Stored entries
◆ ◆ ◆ ◆ ◆
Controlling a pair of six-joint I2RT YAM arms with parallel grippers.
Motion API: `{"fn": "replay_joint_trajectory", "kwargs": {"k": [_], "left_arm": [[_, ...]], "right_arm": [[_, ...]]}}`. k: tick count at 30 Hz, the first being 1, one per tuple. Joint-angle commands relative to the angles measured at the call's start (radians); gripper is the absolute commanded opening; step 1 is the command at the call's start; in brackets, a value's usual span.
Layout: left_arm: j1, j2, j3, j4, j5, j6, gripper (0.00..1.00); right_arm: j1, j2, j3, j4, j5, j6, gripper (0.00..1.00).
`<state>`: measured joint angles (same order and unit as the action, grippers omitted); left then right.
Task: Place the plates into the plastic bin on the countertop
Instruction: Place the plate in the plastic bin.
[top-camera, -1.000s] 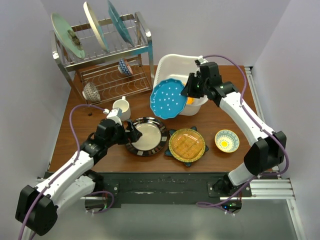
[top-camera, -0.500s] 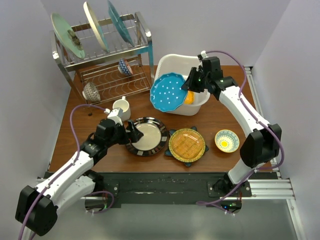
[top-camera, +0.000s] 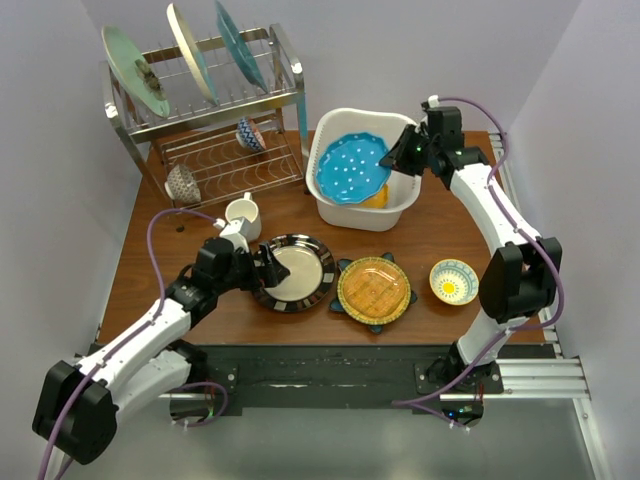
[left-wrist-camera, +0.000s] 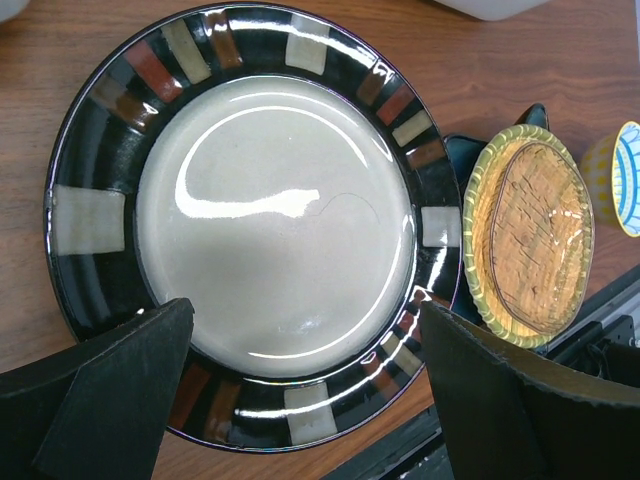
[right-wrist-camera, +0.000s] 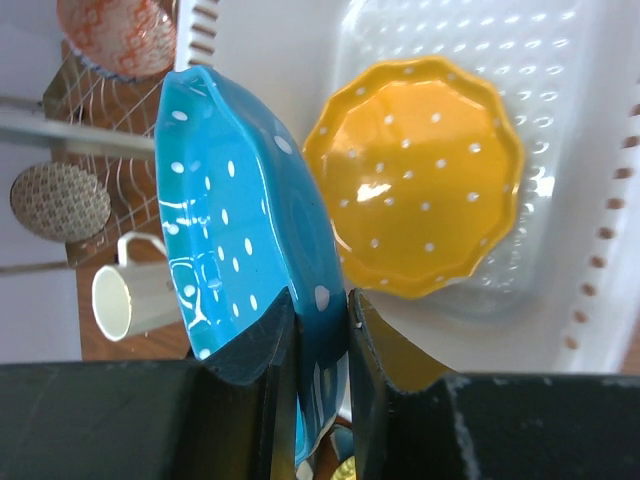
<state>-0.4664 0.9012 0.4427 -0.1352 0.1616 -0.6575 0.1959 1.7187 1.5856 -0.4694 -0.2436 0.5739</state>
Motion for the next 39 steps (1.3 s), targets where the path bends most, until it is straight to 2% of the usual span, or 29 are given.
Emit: {"fn": "replay_joint_trajectory", "kwargs": {"k": [1,39], "left_arm": [[-0.003,-0.007,-0.019,0.055,0.026,0.019,1.00],[-0.003,-0.024,-0.071,0.085,0.033,0.001,1.00]], "right_arm": [[-0.027,0.001,0.057,0.169,-0.027,0.066,0.00],[-0.029,0.194,0.125,0.178,0.055,0.057,0.00]]}}
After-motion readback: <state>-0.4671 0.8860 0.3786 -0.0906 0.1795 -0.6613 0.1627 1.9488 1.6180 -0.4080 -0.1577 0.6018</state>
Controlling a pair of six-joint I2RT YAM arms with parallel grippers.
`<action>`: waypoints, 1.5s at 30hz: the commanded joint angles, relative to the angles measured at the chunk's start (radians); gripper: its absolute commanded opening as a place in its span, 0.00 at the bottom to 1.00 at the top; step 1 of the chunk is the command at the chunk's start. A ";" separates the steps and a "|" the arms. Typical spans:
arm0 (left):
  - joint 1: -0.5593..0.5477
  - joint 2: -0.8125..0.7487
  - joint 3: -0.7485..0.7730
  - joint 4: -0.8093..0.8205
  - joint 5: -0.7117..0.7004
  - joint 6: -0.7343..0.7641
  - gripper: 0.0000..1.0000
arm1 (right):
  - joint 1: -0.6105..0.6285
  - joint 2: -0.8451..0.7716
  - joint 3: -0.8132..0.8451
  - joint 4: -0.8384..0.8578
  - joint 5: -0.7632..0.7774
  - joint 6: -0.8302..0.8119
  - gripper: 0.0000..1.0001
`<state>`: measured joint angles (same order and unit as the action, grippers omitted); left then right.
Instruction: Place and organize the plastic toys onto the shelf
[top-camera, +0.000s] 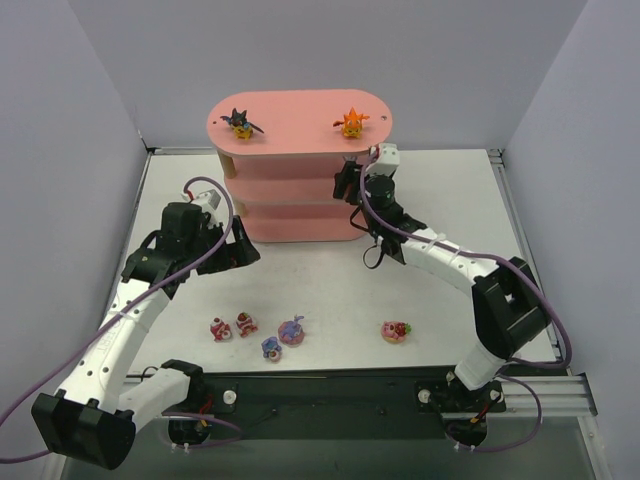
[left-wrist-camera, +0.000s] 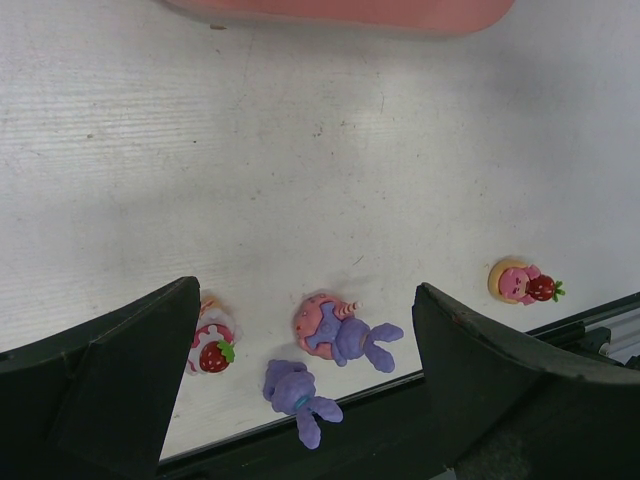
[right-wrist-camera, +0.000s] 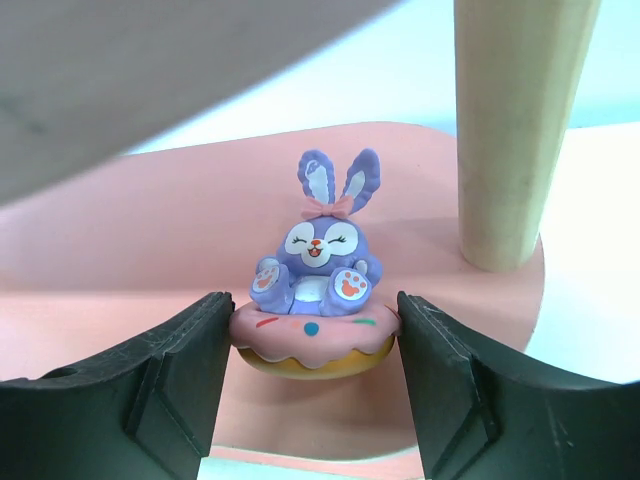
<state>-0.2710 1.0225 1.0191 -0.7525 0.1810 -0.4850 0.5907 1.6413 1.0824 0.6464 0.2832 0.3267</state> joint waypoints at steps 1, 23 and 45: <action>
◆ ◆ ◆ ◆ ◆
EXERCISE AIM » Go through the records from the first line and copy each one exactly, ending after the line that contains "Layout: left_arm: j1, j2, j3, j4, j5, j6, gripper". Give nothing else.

RESULT »
Controlling a pair of six-joint I2RT YAM arms with parallel grippers.
Motion API: `{"fn": "replay_joint_trajectory", "kwargs": {"k": [_], "left_arm": [[_, ...]], "right_arm": [[_, ...]]}}`. k: tick count at 30 Hz, the first being 1, one per tuple. Joint-angle commands relative to the angles measured at the call's start (radians); gripper is the absolute commanded opening; step 1 is the command at the call's start; in brackets, a value's usual span.
Layout: left_arm: j1, j2, j3, j4, j5, j6, gripper (0.00..1.00); right_arm: j1, j2, j3, j4, j5, j6, gripper (0.00..1.00).

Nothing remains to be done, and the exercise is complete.